In October of 2007 I speculated, out loud via this blog, as to whether or not WLAN infrastructure vendor Trapeze was for sale. While I don’t claim to be a fortune teller (yes, RSS feeds and briefing sessions have, in large part, replaced my standard-issue analyst crystal ball) and it was no secret that the company was, at least intermittently, being shopped, it was with a bit of surprise that I greeted the news of Belden being the confirmed buyer. At $133 million in cash, there is some debate on whether the value of the transaction is consummate with the value of the goods. Given the delayed IPOs as the relatively steep slide ARUN has taken since its post-IPO high in July 2007, it’s likely $133M is a fair valuation — I’ll leave that question to the ‘Street analysts,’ you know, the analysts that still use crystal balls.
While rumored in advance of the acquisition itself, I had truly imagined a more WLAN- or at least mobility-focused vendor being the potential buyer, a late-term dark horse in the race for Trapeze. Nortel, of course, would have been a reasonable contender given their on-again, off-again WLAN gear development partnership and resales agreement with Trapeze.

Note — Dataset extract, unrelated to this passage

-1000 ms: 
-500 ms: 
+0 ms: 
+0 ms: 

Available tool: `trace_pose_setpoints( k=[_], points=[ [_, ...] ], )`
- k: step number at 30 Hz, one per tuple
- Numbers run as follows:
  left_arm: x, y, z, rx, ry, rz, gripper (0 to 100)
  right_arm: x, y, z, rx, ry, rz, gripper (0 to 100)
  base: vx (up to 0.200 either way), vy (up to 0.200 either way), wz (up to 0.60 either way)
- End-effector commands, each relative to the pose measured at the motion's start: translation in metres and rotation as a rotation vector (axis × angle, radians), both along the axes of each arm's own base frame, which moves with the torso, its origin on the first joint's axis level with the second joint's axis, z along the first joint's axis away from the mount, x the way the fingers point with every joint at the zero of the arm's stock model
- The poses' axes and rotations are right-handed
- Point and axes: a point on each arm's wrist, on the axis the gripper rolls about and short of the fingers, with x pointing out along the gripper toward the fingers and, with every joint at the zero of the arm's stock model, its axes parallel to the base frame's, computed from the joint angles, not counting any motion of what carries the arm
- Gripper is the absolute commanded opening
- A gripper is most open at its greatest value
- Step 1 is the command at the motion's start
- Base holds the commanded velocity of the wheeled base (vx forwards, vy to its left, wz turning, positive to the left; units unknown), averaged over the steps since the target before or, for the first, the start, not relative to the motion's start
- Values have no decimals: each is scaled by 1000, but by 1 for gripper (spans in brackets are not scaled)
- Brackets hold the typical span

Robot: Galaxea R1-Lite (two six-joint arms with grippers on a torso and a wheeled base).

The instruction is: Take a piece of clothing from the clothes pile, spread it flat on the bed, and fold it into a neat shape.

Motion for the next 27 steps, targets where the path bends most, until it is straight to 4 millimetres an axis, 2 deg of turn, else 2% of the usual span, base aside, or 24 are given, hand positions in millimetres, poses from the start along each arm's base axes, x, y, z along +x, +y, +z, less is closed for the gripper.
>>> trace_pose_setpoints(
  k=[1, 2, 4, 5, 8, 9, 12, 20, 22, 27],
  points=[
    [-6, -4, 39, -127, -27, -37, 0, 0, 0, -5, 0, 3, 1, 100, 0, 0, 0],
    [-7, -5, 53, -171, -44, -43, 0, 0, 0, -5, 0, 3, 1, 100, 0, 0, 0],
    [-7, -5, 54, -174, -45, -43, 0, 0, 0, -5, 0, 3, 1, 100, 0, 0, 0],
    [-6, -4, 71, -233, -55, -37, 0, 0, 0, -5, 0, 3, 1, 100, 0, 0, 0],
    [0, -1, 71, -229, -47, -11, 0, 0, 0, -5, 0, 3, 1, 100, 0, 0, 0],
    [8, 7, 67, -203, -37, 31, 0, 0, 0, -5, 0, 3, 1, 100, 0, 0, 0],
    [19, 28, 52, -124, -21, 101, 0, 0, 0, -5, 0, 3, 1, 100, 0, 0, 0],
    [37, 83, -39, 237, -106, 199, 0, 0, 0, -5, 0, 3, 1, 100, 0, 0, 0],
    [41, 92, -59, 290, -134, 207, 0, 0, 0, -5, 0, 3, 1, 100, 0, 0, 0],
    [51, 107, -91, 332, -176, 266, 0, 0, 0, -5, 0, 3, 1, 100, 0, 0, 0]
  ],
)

I’m not as dire as some competitors of Trapeze on the news, however, I am not sure how the Belden organization will continue to foster the development and marketing of some relatively innovative WLAN infrastructure and management products (RingMaster is a product that routinely is singled as a favorite by users I speak to when discussing WLAN management products). I suppose that time will tell, however, treating the products as simply a line extension and not a separate, standalone suite upon which to continue innovating would be a shame to see.
In the short-term, the impact of this acquisition on WLAN current customers of Trapeze is not likely to be very major; products will continue to exist and the RingMaster team is a large and influential group within Trapeze — innovation here will not dry up without some missteps by Belden. Those organizations that may be mulling a move to .11n with Trapeze are likely to revisit their vendor short-lists, given what is likely to be viewed as an uncertain future for less established products, from an innovation standpoint.